■ WHAT YOU NEED TO DO
Every line below that holds the string "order" should be copied out.

■ MATERIAL FOR THIS EXERCISE
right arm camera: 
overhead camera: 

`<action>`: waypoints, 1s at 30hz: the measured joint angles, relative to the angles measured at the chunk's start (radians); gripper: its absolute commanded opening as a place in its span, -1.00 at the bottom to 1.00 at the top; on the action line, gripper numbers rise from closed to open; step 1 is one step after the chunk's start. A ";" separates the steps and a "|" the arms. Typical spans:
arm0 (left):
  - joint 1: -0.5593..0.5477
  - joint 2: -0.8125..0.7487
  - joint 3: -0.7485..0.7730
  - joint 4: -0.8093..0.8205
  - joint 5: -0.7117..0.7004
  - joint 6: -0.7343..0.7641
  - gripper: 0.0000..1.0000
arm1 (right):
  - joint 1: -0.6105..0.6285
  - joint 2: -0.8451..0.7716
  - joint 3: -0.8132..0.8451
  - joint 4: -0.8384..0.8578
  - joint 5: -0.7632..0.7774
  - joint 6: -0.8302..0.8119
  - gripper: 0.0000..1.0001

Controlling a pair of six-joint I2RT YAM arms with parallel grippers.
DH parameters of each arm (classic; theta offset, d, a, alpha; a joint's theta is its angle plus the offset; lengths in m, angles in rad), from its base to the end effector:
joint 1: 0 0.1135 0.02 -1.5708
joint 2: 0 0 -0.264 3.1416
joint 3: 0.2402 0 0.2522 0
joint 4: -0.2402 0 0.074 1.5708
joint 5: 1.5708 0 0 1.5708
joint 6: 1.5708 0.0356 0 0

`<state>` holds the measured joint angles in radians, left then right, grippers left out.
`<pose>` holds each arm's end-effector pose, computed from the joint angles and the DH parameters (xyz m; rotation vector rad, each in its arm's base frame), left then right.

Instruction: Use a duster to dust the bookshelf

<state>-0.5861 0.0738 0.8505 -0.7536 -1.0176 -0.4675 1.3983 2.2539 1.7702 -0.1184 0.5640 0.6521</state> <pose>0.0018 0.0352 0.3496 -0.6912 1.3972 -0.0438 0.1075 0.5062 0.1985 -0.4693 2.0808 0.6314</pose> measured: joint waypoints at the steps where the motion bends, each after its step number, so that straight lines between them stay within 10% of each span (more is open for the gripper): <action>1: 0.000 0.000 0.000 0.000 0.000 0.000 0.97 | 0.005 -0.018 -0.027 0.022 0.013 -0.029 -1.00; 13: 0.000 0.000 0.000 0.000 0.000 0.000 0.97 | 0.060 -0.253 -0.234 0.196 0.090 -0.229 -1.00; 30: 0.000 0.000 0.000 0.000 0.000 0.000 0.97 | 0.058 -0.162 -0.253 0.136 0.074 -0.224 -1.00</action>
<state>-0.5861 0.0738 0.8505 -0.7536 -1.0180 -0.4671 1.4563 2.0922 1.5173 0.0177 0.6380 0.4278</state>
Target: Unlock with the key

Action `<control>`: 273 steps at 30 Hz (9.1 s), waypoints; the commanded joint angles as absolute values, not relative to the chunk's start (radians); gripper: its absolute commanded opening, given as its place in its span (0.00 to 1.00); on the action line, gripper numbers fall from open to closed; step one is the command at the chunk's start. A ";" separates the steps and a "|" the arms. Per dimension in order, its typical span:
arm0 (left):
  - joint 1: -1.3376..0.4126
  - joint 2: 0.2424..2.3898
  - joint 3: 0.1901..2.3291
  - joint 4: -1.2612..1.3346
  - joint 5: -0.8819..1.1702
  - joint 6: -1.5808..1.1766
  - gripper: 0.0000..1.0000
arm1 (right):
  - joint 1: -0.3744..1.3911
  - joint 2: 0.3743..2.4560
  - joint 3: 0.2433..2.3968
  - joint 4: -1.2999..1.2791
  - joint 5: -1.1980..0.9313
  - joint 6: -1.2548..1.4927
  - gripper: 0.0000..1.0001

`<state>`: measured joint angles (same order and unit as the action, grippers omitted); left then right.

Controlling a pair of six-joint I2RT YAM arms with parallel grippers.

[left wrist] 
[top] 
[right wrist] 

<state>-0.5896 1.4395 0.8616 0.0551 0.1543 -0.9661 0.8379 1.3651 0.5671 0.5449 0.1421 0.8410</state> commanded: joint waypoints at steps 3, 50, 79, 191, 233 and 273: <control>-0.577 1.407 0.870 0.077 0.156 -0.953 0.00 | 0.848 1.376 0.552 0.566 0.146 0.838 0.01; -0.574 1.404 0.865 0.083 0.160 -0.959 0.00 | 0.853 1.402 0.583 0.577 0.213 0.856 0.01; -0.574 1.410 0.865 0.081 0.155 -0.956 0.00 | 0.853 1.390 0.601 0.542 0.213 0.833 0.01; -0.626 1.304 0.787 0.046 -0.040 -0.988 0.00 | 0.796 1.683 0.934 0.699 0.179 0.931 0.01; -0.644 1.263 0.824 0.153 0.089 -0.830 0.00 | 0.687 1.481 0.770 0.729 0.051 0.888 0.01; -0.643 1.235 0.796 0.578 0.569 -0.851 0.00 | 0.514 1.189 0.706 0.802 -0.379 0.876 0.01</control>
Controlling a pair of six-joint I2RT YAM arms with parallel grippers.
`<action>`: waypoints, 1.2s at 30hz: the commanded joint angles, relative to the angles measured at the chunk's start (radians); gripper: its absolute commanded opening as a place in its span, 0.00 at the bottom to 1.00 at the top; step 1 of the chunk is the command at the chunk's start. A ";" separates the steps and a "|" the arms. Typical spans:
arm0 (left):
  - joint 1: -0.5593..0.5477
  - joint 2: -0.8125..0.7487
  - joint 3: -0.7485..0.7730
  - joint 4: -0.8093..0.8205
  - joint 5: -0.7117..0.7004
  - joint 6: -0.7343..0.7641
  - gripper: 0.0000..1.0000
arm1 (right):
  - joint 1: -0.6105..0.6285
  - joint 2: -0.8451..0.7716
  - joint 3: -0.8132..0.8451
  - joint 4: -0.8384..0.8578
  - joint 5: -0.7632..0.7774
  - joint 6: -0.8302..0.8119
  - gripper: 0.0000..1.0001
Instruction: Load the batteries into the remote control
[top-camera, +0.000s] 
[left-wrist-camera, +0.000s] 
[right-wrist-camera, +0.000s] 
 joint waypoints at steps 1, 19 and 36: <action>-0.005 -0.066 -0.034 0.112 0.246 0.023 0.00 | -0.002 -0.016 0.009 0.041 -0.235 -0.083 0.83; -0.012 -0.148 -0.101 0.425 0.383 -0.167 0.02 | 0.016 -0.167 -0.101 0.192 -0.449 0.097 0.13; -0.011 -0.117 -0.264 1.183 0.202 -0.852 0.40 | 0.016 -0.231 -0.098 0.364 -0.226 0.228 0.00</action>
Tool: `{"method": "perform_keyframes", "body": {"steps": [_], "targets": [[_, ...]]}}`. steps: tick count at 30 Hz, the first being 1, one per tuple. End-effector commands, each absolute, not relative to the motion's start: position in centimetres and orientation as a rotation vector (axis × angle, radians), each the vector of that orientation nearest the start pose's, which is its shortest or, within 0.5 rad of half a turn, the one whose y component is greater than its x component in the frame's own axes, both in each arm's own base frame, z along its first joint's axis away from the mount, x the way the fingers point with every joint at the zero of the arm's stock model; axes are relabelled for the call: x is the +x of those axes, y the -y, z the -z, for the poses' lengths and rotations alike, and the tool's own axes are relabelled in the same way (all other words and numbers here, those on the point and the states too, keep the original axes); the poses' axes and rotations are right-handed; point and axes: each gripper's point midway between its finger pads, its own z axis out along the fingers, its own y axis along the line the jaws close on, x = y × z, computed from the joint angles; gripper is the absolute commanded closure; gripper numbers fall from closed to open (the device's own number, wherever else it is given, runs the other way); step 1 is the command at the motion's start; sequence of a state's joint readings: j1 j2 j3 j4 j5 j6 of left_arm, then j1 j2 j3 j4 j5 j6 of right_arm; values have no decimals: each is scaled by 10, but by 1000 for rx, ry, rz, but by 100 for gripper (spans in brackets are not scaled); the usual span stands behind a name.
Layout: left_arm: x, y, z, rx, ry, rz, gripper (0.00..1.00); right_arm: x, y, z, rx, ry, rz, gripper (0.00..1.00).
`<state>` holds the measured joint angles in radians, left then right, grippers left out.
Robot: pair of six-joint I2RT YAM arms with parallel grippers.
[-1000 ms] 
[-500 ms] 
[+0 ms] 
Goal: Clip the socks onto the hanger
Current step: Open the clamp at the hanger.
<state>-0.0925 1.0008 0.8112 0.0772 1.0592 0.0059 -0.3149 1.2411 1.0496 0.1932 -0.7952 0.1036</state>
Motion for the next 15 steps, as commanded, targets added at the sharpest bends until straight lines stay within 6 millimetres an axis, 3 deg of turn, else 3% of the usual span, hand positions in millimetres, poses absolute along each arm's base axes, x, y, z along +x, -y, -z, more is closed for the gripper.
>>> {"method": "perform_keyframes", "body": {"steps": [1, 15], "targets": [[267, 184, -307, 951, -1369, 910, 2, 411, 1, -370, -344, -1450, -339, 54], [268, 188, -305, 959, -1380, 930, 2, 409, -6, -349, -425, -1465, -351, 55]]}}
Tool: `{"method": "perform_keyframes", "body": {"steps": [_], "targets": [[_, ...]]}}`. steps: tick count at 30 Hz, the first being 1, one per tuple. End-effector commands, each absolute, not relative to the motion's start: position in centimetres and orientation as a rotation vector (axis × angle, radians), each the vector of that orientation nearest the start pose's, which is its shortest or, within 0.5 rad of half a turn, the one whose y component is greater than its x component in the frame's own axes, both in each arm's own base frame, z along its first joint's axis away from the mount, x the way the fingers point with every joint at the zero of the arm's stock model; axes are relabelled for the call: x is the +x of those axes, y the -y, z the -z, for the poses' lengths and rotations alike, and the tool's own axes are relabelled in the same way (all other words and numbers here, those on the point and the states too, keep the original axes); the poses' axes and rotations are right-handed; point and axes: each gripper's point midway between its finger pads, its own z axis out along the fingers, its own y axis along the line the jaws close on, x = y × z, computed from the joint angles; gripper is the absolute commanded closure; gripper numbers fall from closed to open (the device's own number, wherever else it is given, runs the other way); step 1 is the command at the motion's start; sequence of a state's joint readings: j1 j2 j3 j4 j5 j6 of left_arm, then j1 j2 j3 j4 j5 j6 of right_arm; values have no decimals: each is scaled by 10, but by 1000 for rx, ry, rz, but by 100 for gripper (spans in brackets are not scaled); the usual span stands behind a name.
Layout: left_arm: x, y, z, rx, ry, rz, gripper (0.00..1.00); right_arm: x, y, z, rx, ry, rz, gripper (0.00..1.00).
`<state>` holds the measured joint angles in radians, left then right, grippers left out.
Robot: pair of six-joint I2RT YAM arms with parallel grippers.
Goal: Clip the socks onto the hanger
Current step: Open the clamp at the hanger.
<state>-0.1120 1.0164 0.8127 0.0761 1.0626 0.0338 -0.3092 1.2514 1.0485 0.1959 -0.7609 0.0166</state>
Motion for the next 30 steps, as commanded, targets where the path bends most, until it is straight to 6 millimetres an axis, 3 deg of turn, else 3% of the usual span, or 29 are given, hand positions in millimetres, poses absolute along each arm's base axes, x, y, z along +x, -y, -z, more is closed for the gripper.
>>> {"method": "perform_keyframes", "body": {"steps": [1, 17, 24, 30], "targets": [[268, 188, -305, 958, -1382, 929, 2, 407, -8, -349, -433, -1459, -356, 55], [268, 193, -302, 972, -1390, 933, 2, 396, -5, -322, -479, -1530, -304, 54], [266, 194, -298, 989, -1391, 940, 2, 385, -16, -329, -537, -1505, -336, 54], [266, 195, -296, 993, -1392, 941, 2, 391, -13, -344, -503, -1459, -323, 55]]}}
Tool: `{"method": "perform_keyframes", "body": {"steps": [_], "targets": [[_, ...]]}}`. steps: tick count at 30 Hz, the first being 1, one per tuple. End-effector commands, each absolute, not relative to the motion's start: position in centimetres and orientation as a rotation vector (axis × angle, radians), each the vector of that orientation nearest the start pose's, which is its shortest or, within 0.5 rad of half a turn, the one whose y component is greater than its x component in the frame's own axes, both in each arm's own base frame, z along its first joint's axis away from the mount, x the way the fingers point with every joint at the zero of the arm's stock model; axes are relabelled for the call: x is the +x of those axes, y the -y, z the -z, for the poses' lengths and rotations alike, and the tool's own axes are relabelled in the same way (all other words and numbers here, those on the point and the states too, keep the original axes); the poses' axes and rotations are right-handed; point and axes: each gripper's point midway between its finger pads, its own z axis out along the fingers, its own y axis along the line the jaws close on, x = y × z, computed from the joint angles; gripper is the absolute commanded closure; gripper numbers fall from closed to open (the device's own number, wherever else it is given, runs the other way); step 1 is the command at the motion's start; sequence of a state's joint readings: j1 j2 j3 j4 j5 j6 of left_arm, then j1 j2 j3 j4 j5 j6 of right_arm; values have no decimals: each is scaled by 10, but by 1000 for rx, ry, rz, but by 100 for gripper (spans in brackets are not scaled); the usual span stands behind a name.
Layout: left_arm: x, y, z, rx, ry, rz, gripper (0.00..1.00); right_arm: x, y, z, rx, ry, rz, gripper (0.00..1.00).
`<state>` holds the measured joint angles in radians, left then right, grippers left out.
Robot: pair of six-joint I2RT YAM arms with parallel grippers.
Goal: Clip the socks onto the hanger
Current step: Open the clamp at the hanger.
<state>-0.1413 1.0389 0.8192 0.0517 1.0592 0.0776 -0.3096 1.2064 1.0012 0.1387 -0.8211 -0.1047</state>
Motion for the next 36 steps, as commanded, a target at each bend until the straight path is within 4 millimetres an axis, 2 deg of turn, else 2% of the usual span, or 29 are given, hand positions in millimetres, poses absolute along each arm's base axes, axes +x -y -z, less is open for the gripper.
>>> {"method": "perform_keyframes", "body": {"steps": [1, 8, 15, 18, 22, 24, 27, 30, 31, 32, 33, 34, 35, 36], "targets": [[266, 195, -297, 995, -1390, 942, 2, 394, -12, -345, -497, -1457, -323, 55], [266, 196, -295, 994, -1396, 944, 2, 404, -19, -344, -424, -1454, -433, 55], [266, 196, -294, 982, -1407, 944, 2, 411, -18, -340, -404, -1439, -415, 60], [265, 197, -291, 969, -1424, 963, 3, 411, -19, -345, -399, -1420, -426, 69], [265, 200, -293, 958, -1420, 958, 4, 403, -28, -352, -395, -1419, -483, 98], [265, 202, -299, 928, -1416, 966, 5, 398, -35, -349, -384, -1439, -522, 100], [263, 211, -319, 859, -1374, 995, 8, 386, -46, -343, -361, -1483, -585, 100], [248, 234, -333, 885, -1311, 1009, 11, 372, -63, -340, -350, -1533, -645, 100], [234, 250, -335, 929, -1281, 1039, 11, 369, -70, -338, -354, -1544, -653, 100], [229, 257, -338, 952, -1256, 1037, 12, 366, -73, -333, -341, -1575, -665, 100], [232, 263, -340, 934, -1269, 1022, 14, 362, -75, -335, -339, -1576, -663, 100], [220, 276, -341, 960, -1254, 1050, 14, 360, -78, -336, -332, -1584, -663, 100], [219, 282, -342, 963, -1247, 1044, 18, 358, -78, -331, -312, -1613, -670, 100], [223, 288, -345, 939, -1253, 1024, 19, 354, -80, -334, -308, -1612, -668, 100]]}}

■ RESULT OF THE EXERCISE
Action `<control>`: 273 steps at 30 Hz (9.1 s), waypoints; the commanded joint angles as absolute values, not relative to the chunk's start (radians); gripper: its absolute commanded opening, given as its place in its span (0.00 to 1.00); on the action line, gripper numbers fall from open to closed; step one is the command at the chunk's start. A ";" separates the steps and a "|" the arms. Per dimension in order, its typical span:
`<state>`: measured joint angles (same order and unit as the action, grippers omitted); left then right.

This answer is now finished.